**Task to complete**. The answer should be a faithful retyping of the records that follow, pictures excluded.
>>>
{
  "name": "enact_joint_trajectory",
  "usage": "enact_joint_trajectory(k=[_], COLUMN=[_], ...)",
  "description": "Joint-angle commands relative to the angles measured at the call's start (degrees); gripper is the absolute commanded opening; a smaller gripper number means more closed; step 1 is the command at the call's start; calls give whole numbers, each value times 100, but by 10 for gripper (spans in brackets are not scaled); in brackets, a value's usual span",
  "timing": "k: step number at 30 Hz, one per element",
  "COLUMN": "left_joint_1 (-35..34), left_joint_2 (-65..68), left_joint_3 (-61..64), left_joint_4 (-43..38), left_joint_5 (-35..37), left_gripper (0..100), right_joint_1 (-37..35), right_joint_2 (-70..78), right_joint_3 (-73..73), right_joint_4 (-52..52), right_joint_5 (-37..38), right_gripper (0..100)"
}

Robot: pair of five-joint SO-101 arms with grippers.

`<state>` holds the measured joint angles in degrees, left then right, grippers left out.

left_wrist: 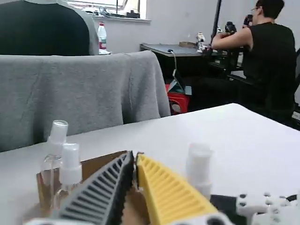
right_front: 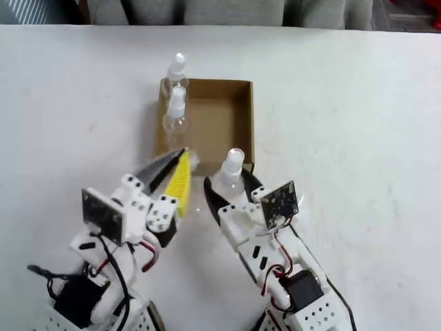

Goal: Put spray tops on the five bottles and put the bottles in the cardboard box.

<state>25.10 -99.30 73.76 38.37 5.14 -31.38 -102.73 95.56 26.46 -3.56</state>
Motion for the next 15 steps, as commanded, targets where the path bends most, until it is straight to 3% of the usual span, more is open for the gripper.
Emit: enact_joint_trajectory(k=[1,8,15], left_joint_1=[-470,-1156,-1727], left_joint_2=[-541,-567,-567], left_joint_3=[316,765,1556], left_joint_4=[9,18,-18], left_joint_5=[-343,-404,-404], left_gripper=[22,22,22], right_joint_1=[330,848,1051], right_joint_2=[-48,-40,-13], right_joint_3=[105,123,123], right_joint_4=[-444,-1130,-2440], right_joint_5=[62,26,79], right_gripper=[17,17,16])
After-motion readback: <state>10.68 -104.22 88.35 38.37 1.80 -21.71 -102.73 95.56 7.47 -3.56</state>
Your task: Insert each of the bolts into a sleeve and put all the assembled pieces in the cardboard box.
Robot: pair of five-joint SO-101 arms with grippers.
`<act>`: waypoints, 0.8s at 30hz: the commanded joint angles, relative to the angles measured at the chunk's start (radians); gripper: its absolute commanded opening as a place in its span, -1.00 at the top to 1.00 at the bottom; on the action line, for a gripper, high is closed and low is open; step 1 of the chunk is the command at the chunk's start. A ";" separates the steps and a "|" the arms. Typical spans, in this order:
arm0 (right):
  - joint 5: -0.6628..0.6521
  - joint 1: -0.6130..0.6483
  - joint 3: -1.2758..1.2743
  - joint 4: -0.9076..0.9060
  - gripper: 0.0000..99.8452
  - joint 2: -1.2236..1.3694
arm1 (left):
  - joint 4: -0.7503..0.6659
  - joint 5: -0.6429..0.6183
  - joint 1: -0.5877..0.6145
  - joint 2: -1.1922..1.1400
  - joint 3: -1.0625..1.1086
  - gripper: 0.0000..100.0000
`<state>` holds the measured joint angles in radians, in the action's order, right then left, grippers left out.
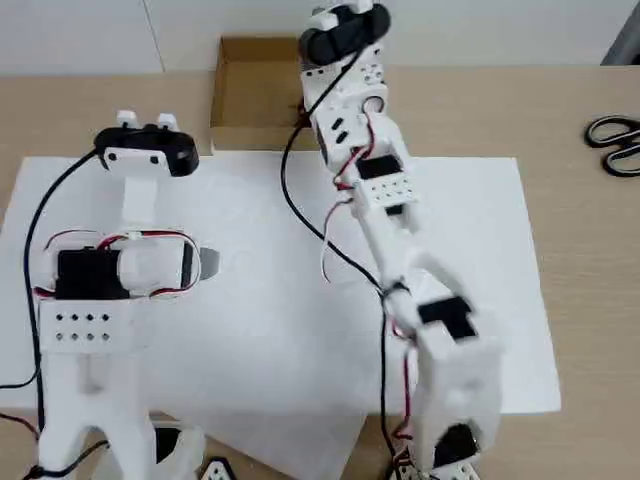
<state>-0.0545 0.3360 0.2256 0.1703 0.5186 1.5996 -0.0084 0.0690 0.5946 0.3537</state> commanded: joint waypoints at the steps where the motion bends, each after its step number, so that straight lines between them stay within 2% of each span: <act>1: -0.011 -0.002 0.249 0.038 0.99 0.160 | 0.003 0.008 0.006 0.011 -0.002 0.55; 8: -0.011 0.042 0.545 0.038 0.98 0.464 | 0.003 0.008 0.006 0.011 -0.002 0.56; 15: -0.015 0.085 0.732 0.035 0.98 0.659 | 0.002 0.008 0.003 0.006 -0.002 0.56; 17: -0.060 0.091 0.767 0.035 0.97 0.699 | 0.002 0.008 0.003 0.006 -0.002 0.56; 24: -0.103 0.097 0.807 0.035 0.67 0.765 | -0.002 0.008 0.002 0.006 -0.001 0.56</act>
<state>-0.1435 0.4281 0.9528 0.1765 1.3073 1.5996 -0.0084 0.0690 0.5946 0.3552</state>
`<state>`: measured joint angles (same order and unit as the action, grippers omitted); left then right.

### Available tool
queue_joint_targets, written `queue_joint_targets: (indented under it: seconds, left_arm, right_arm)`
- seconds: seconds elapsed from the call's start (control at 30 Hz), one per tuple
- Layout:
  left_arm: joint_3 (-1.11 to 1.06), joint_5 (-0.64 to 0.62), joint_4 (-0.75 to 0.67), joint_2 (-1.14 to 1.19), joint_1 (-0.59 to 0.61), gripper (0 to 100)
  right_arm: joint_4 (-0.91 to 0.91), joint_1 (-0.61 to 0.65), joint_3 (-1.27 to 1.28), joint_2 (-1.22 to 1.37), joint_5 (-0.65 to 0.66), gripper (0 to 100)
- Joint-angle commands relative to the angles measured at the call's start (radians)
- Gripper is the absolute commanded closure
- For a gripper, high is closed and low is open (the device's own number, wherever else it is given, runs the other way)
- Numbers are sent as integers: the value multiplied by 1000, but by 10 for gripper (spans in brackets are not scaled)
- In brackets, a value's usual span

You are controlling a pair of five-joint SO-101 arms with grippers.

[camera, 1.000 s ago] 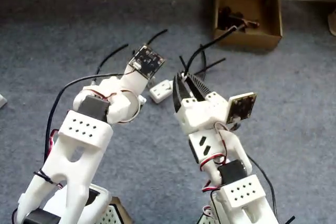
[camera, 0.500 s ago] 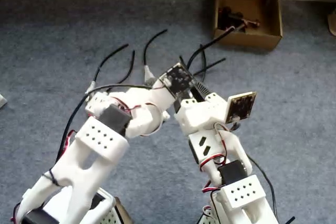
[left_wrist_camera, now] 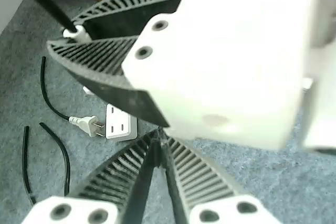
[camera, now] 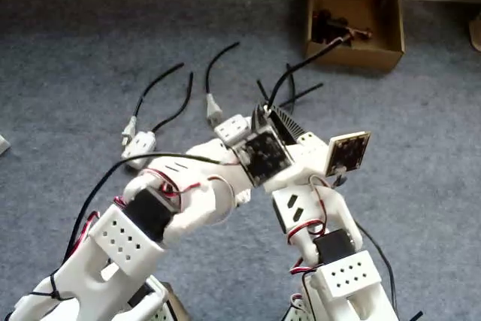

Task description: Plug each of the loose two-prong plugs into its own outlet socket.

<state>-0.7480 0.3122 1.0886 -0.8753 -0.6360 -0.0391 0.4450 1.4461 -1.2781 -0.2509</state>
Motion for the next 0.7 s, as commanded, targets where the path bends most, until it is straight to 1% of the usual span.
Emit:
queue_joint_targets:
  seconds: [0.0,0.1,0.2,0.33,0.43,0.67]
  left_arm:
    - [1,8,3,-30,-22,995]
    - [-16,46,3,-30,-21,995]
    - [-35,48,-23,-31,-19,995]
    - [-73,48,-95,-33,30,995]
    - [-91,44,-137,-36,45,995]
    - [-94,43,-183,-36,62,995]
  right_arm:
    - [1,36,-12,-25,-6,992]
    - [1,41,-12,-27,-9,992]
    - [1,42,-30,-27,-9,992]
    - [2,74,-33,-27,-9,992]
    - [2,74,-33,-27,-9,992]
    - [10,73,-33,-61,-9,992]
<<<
**Task answer**.
{
  "name": "enact_joint_trajectory",
  "usage": "enact_joint_trajectory(k=[_], COLUMN=[_], ...)",
  "description": "Joint-angle commands relative to the angles measured at the call's start (degrees); gripper is the absolute commanded opening; a smaller gripper number means more closed; step 1 is the command at the call's start; calls give whole numbers, each value times 100, but by 10 for gripper (spans in brackets are not scaled); in brackets, a value's usual span",
  "timing": "k: step number at 30 Hz, one per element",
  "COLUMN": "left_joint_1 (-35..34), left_joint_2 (-65..68), left_joint_3 (-61..64), left_joint_4 (-43..38), left_joint_5 (-35..37), left_gripper (0..100), right_joint_1 (-37..35), right_joint_2 (-70..78), right_joint_3 (-73..73), right_joint_4 (-52..52), right_joint_5 (-37..38), right_gripper (0..100)"
}

Robot: pair of five-joint SO-101 arms with grippers.

`<state>` holds the measured joint angles in degrees, left then right, grippers left out.

left_wrist: 
right_front: 

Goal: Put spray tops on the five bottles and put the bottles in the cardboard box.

<state>25.10 -99.30 73.76 38.37 5.14 -31.38 -102.73 95.56 26.46 -3.56</state>
Motion for the next 15 steps, as commanded, targets where the path bends most, until it is straight to 3% of the usual span, more is open for the gripper.
Emit: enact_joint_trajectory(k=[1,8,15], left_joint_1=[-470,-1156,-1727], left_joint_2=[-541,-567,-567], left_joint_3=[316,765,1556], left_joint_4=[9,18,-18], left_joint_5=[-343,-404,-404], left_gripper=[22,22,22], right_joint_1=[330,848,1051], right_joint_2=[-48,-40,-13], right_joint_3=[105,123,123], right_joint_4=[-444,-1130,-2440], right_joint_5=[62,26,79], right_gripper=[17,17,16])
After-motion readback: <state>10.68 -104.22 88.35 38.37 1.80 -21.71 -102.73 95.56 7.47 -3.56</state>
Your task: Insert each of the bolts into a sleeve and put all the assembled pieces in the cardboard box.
Robot: pair of five-joint SO-101 arms with grippers.
`<act>`: waypoints, 0.8s at 30hz: the commanded joint angles, relative to the angles measured at the chunk's start (radians); gripper: its absolute commanded opening as a place in its span, -1.00 at the top to 1.00 at the bottom; on the action line, for a gripper, high is closed and low is open; step 1 of the chunk is the command at the chunk's start. A ";" separates the steps and a "|" the arms. Typical spans, in this order:
arm0 (right):
  - joint 5: -0.6628..0.6521
  - joint 1: -0.6130..0.6483
  - joint 3: -1.2758..1.2743
  - joint 4: -0.9076..0.9060
  - gripper: 0.0000..99.8452
  - joint 2: -1.2236..1.3694
arm1 (left):
  - joint 4: -0.7503..0.6659
  - joint 5: -0.6429..0.6183
  - joint 1: -0.5877..0.6145
  - joint 2: -1.1922..1.1400
  - joint 3: -1.0625..1.1086
  - gripper: 0.0000..100.0000
`<state>` holds the measured joint angles in radians, in the action's order, right then left, grippers left out.
<state>-0.0545 0.3360 0.2256 0.1703 0.5186 1.5996 -0.0084 0.0690 0.5946 0.3537</state> commanded: joint waypoints at the steps where the motion bends, each after its step number, so that straight lines between them stay within 2% of each span: <act>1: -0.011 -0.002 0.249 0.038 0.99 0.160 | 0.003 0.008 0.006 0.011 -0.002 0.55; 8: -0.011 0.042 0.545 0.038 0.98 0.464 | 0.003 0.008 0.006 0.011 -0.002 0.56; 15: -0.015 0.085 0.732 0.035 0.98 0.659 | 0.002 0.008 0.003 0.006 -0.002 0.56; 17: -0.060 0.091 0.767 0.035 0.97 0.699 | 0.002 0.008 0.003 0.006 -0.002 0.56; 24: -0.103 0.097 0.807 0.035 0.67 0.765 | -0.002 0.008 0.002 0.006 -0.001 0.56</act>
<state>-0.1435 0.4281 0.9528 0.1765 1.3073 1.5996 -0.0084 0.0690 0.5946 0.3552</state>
`<state>`: measured joint angles (same order and unit as the action, grippers omitted); left then right.

### Available tool
queue_joint_targets, written `queue_joint_targets: (indented under it: seconds, left_arm, right_arm)`
- seconds: seconds elapsed from the call's start (control at 30 Hz), one per tuple
- Layout:
  left_arm: joint_3 (-1.11 to 1.06), joint_5 (-0.64 to 0.62), joint_4 (-0.75 to 0.67), joint_2 (-1.14 to 1.19), joint_1 (-0.59 to 0.61), gripper (0 to 100)
  right_arm: joint_4 (-0.91 to 0.91), joint_1 (-0.61 to 0.65), joint_3 (-1.27 to 1.28), joint_2 (-1.22 to 1.37), joint_5 (-0.65 to 0.66), gripper (0 to 100)
- Joint-angle commands relative to the angles measured at the call's start (radians)
- Gripper is the absolute commanded closure
- For a gripper, high is closed and low is open (the device's own number, wherever else it is given, runs the other way)
- Numbers are sent as integers: the value multiplied by 1000, but by 10 for gripper (spans in brackets are not scaled)
- In brackets, a value's usual span

You are controlling a pair of five-joint SO-101 arms with grippers.

[camera, 1.000 s ago] 
[camera, 0.500 s ago] 
[left_wrist_camera, now] 
[camera, now] 

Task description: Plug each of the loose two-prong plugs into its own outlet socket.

<state>-0.7480 0.3122 1.0886 -0.8753 -0.6360 -0.0391 0.4450 1.4461 -1.2781 -0.2509</state>
Motion for the next 0.7 s, as commanded, targets where the path bends most, until it is straight to 1% of the usual span.
Emit:
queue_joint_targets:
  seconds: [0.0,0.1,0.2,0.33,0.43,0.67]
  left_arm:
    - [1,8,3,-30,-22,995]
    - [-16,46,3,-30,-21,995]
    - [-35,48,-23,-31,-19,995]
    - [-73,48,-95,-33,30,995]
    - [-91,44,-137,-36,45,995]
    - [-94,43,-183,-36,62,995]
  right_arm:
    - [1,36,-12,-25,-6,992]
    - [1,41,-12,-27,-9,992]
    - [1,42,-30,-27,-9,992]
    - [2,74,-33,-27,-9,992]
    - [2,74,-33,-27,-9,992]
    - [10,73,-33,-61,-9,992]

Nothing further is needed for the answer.